[RECORD SET Boundary: Start]

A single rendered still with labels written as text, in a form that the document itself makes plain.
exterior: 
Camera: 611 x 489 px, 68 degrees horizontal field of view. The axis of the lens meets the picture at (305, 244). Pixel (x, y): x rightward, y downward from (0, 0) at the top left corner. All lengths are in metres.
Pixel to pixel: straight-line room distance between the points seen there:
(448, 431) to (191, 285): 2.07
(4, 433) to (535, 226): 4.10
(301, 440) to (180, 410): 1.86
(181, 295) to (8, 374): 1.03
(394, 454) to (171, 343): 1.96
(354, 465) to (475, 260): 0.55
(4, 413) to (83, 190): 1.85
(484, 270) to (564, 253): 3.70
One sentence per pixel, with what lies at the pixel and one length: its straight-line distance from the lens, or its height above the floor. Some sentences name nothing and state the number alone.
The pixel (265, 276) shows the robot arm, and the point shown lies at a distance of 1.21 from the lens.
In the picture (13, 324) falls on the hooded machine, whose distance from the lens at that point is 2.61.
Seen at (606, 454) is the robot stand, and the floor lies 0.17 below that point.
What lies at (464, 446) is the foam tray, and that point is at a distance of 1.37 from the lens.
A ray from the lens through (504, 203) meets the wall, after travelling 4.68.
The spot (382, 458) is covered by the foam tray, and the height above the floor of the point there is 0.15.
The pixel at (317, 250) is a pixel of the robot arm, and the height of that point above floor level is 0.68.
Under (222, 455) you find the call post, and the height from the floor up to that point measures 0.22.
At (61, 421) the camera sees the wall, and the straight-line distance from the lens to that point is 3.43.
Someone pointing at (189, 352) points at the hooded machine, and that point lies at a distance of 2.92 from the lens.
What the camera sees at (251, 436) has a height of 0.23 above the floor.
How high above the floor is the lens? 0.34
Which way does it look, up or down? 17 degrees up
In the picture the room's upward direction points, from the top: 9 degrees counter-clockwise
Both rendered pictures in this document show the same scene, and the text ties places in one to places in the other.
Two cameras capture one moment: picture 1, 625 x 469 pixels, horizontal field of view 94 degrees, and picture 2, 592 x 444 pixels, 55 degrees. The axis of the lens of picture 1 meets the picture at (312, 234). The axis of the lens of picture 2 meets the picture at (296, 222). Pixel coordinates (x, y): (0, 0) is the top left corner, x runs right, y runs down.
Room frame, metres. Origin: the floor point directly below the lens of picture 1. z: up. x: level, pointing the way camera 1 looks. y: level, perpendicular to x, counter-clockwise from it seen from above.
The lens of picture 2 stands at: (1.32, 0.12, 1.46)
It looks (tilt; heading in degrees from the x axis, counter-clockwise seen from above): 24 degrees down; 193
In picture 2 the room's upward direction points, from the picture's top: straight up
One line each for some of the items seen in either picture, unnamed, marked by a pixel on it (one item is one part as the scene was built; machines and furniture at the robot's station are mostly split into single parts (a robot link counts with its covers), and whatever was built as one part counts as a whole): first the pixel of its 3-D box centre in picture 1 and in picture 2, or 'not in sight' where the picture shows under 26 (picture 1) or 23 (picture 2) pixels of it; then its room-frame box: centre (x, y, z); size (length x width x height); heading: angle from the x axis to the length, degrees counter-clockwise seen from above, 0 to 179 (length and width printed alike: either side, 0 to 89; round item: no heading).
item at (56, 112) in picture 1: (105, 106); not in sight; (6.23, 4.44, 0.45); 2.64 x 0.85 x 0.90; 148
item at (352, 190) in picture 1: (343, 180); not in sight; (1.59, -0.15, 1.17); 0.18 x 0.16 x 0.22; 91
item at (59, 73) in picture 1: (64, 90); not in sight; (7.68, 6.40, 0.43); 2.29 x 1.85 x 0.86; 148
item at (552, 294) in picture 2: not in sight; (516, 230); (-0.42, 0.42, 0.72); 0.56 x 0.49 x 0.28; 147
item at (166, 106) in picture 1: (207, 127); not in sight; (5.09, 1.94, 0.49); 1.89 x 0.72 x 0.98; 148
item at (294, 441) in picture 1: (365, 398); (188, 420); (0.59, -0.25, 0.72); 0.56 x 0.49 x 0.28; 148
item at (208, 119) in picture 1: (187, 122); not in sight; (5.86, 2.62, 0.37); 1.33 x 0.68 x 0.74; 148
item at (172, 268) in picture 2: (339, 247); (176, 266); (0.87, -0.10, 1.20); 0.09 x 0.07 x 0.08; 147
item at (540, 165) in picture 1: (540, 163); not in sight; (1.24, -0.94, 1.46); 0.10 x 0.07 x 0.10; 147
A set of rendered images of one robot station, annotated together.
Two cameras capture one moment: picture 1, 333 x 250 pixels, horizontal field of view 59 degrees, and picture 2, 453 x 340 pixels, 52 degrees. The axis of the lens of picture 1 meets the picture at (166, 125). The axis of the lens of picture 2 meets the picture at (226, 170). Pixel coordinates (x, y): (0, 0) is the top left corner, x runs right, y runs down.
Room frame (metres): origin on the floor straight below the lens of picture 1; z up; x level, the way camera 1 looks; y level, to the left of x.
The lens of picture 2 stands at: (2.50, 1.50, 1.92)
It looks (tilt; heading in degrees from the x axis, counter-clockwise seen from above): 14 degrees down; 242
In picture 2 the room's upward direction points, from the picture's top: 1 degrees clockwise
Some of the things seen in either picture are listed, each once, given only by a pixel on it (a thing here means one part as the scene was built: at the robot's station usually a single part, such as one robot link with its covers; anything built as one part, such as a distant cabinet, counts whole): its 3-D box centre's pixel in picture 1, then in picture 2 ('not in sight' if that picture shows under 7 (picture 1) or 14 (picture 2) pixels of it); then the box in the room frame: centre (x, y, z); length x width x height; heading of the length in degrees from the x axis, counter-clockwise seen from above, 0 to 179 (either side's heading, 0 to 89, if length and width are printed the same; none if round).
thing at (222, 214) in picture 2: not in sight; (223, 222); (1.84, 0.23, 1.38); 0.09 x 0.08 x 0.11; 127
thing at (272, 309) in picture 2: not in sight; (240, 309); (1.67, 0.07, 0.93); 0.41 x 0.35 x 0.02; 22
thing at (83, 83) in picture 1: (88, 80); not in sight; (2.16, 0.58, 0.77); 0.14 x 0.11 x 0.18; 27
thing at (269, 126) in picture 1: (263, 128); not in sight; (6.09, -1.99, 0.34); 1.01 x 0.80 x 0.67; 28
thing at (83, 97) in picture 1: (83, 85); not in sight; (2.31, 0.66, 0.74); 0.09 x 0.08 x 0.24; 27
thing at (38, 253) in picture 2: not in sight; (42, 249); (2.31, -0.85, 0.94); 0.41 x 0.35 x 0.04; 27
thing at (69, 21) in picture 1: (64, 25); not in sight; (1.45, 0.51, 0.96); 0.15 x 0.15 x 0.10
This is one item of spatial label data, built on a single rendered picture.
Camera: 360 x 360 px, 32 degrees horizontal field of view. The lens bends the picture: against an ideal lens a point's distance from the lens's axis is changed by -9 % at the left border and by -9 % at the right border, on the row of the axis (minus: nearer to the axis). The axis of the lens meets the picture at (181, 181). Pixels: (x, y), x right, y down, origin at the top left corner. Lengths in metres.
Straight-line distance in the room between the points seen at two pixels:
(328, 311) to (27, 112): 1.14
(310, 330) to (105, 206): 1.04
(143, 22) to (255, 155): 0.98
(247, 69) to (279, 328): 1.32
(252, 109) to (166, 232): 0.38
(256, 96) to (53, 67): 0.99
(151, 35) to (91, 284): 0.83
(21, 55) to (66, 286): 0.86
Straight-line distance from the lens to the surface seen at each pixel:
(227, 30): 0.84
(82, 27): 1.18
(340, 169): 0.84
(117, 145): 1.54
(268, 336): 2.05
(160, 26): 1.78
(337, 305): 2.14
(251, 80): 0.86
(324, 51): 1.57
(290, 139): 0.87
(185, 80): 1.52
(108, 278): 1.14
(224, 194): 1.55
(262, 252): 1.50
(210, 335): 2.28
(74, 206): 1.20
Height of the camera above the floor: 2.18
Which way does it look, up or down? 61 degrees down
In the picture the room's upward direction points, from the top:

[RECORD SET Boundary: End]

Above are the records; repeat exactly the lines from the one holding "item at (294, 441)" down to the one holding "item at (208, 119)", end lines included.

item at (294, 441) in picture 1: (365, 398); (188, 420); (0.59, -0.25, 0.72); 0.56 x 0.49 x 0.28; 148
item at (208, 119) in picture 1: (187, 122); not in sight; (5.86, 2.62, 0.37); 1.33 x 0.68 x 0.74; 148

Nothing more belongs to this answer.